Aim of the exercise
Find the lines below holding the word "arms" and copy each of them.

Given material
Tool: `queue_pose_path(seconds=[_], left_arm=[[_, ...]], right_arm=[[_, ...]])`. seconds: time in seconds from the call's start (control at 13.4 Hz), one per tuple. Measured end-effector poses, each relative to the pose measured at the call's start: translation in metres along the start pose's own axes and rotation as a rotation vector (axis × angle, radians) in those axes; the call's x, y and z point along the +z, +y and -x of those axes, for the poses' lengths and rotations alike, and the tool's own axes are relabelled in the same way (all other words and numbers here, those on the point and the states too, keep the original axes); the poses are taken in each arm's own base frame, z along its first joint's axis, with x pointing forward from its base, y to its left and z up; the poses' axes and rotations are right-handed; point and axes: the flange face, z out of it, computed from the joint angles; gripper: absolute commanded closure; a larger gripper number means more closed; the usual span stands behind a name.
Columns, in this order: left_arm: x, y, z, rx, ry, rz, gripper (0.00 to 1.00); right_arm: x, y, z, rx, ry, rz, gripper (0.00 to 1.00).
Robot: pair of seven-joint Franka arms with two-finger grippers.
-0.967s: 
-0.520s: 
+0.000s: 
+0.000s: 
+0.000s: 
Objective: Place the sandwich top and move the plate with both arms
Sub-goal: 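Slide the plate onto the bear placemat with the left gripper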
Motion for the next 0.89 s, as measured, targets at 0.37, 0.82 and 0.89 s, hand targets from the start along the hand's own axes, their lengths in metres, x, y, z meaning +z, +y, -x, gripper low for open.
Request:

Answer to this problem
Robot: pair of seven-joint Franka arms with two-finger grippers.
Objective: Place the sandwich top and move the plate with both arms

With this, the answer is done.